Gameplay - This game controls very smoothly and wonderfully. Altair moves well and is very easy to control. From simply weaving his way in-between streets full of basket carriers to running across the various rooftops, Altair will almost never have a problem with his movements. I say almost for a good reason though. In order to run, or move fast in general, you must hold down the right trigger. Normally, this isn't a problem, since most games either make your default movement speed the fastest, or give you only short, controlled, bursts of speed that you are usually eager to reserve for the proper moment. Neither exists here and as such, you will naturally desire to move fast. As such, your finger may start to ache a bit as you vault across the rooftops.

Sadly, despite that Assassins creed moves well on the control, this is squandered on repetitive missions. Each time you get an assassination target, you will head out to the target city and visit the local Assassins headquarters. Once there, you will find out about several missions that you can do to help you gain information on your target. Sadly, they all fall into one of five mission categories. Eavesdropping, the easiest where you sit on a nearby bench and simply listen in on two people. No, really. That's it. No challenge at all. Pick-pocketing, where you steal a letter or map from a target via hiding in a crowd and then quickly rushing by and can usually finish in twenty seconds. Interrogation, where you find someone with information and beat him up with fisticuffs (I personally don't recall the city guards interfering as you do this). Flag-finding, in which an informer asks you to follow a trail of flags and retrieve them. And lastly, Guard Assassination, where an informer requires you to kill several marked guards. That's it. Five missions that get repeated ad infinitum throughout the game with the occasional 'Rescue Citizen' mission thrown into the mix where you kill between three and five guards who are roughing up a citizen.

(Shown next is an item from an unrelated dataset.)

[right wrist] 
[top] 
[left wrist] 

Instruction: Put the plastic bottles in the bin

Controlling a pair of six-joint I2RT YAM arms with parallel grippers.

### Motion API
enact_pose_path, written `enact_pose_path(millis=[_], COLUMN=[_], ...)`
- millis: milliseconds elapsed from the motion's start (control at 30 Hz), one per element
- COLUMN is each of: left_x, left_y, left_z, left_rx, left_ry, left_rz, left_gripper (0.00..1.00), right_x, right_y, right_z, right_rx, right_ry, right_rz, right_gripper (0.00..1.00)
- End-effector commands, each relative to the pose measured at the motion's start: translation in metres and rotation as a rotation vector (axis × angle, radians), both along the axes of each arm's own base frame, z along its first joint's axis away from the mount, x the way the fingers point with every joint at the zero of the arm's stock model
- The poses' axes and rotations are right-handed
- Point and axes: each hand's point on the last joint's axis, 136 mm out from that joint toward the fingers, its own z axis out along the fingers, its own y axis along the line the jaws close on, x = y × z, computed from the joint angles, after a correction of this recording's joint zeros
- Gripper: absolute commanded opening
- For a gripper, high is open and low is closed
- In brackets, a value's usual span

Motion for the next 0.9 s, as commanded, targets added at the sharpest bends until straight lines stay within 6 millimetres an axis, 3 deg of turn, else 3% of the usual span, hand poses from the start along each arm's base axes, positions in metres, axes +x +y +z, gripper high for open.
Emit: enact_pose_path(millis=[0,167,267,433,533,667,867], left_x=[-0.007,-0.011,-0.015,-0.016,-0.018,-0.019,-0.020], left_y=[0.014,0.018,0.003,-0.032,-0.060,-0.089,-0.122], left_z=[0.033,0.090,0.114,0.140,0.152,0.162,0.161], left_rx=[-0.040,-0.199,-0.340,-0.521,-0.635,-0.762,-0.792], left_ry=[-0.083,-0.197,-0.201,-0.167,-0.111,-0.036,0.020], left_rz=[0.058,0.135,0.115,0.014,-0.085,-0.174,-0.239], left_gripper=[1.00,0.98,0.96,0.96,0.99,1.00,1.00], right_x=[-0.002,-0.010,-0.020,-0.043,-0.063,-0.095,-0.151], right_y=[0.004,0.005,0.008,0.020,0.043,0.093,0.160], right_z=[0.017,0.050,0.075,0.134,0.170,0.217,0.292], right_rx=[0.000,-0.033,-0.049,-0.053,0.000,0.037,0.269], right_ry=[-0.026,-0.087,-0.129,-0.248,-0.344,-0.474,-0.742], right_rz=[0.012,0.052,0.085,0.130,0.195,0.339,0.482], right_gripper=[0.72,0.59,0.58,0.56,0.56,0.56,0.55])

When it comes time for you to properly assassinate your target, the game is thankfully more creative and usually offers at least one way to assassinate your target besides storming in sword swinging. Not that it would matter. Combat in this game is, quite sadly, too easy. Once you learn the 'counter' ability, you can win basically any fight in the game. After learning this technique, it's literally possible to kill the hardest boss without taking damage. Later on, you gain the ability to throw knives, which instantly kill most opponents at long range and are very accurate. You can even counter and throw knives without switching weapons.

Overall: Smooth controls, but repetitive gameplay and combat that's sadly too easy. 7/10

Story - The story in this game is quite interesting, with a huge twist that will impact how you perceive what's going on in the game happening right off the bat. To make it better, with every target you assassinate, you will get to see a little cutscene in which Altair and his target converse and the target tries to make what he was doing sound admirable. At first, they seem crazy, but later on, as you near completion and confront the final boss, it all comes together beautifully. My one qualm is that the story seems a tad repressed at times, which is really sad since it's probably the best thing in this game.

Overall: A wonderful story filled with twists that is sadly repressed at times. 9/10

Graphics/Sound - This game is beautiful. There is no two-ways about it. Every bit of it looks so astounding that you can almost feel the heat of the sun radiating off the Damascus rooftops. Every building is wonderfully detailed and feels unique and the streets and wilds between the cities feel just as incredible. It's too sad really that, despite everything feeling so unique, everything here also feels so... indistinct. When I am rushing across the rooftops, I often get lost and confused as to where I am because everything looks the same dirt-hue. Very few buildings are different, and it's difficult to make out where I am while navigating crowded city streets. It feels so disorientating when playing because it's so easy to lose track of where one is simply because the developer decided not to include many distinct buildings.

Sound-wise, the game is also wonderful, with voices sounding realistic and may of the sound effects having the kick that is lacked in so many other games. Sadly, there is only so many times one can stand to hear the same lines over and over again while climbing a building before they find themselves wishing that they could toggle the voice clips off.

Overall: Wonderful visuals and voicework marred by repetitiveness. 8/10

Play Time/Replayability - This is not a long game. Assuming you are planning to go through on the bare minimum required to defeat it, you can beat this game in a day or two. Even if you decide to complete all the missions, it will not likely tack on an extra day to your playtime. However, if you decide to collect all the flags and assassinate all the templars, your playtime will skyrocket up as you go and hunt each and every one of them down.

Once you've beaten the game, however, there will be little draw to play through it again. All the loose ends feel tied up and everything in the game should feel complete. It is a rare feeling to be sure, but satisfying none the less. 8/10

Final Recommendation - This is hard to say. It's a beautiful game to be sure, but it is marred by repetitiveness and that can kill a game. I don't think there will be anything wrong with renting it, though if you buy it, 20-30 USD would likely be a appropriate price range for this game.